A commitment to innovate
S$3 B investment in the Research, Innovation and Enterprise 2025 (RIE2025) plan
The plan was launched in 2020 to enable Singapore’s development into a knowledge-based, innovation-driven nation with an initial commitment of S$25 B. "This will sustain our investments in research, innovation, and enterprise at about 1% of GDP. The additional resources will go towards research and related investments in national priorities such as advanced manufacturing, sustainability, the digital economy, and healthcare," Wong shared.
He emphasised that this is a long-term strategy that will help to "develop a critical mass of capabilities, ideas, and talent". "They enable us to sharpen our competitive edge globally, as a knowledge-based and innovation-driven economy," he said.
Innovation: focus on AI
At least S$1 B to be invested in AI
Wong called AI a 'critical emerging technology'. "It is a general-purpose technology, like electricity, the internal combustion engine, the computer, or the Internet.

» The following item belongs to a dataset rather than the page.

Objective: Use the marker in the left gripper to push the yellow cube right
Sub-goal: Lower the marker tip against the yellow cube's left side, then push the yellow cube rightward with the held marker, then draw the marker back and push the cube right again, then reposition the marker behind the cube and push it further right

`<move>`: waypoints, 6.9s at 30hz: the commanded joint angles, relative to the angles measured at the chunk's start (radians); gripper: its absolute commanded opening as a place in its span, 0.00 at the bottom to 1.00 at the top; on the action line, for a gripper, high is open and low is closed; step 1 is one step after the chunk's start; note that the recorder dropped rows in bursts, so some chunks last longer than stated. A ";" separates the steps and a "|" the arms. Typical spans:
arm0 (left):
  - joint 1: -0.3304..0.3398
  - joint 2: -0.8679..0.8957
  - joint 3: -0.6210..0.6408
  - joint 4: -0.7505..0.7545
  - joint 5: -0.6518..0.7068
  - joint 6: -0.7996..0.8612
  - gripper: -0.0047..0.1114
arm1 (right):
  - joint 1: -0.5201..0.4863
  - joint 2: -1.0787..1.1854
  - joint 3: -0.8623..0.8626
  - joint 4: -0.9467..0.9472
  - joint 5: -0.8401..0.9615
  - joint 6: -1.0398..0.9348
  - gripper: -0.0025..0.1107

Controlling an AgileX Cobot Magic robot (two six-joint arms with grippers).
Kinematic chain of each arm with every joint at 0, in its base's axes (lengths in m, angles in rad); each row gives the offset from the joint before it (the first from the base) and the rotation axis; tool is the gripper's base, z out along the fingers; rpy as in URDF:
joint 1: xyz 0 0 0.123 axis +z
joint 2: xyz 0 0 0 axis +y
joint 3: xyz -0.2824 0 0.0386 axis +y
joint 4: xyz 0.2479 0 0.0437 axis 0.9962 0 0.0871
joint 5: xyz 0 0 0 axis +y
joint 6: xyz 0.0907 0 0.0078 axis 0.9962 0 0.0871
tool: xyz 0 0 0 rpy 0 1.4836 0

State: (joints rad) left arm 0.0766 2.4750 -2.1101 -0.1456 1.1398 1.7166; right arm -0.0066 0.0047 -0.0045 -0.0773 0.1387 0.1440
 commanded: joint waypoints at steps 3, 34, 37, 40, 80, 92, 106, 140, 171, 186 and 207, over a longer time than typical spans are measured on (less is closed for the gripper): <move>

It has the potential to transform a wide range of industries, and to enhance productivity across many existing processes, from drug discovery, to organising warehouses, or driving vehicles," he noted.
"Singapore is already recognised as a serious player in AI development. We aim to go further – to build new peaks of excellence, and crowd in private sector investments. We have set out the plans to do so in the National AI Strategy 2.0.

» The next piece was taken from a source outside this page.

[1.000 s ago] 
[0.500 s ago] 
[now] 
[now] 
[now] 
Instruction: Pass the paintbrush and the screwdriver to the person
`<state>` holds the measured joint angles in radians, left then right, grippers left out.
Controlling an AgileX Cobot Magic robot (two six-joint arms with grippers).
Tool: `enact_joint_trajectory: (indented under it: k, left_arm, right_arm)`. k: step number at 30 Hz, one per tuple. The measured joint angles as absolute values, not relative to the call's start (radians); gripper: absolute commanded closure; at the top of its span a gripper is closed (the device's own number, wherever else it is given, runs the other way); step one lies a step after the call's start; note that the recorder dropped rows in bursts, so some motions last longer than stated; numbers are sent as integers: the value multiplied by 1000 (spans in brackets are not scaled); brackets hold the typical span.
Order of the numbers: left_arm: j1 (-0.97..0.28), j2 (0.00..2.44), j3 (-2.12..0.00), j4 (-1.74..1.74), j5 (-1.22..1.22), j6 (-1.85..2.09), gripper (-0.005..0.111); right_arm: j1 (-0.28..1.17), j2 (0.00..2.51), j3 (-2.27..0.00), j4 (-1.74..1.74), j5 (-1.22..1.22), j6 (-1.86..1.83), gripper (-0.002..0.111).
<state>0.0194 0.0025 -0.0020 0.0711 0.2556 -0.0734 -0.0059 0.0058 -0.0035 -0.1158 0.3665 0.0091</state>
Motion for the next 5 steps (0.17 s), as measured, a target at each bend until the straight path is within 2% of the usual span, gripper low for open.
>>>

"To support this strategy and further catalyse AI activities, I will invest more than S$1 billion over the next five years into AI compute, talent, and industry development."
The investment, Wong said, would go towards securing the chips that AI runs on, as well as to help attract more AI centres of excellence to be set up in the country.
Singapore’s National AI Strategy 2.0 was unveiled in December 2023.
National Broadband Network upgrade
Wong said the aim is to enable mass market access to broadband speeds of up to 10 Gbps in the second half of the decade, supporting the push for AI leadership. "This is 10 times faster than the broadband speed in most homes today. This also ensures that our connectivity infrastructure will be able to support technologies like AI and immersive media, as they become more pervasive in the future," he said.
SGTech acknowledged the government's commitment to advancing AI development. "The provisions concerning AI are in alignment with our observations, indicating a notable surge in demand for AI skills, talents, and infrastructures.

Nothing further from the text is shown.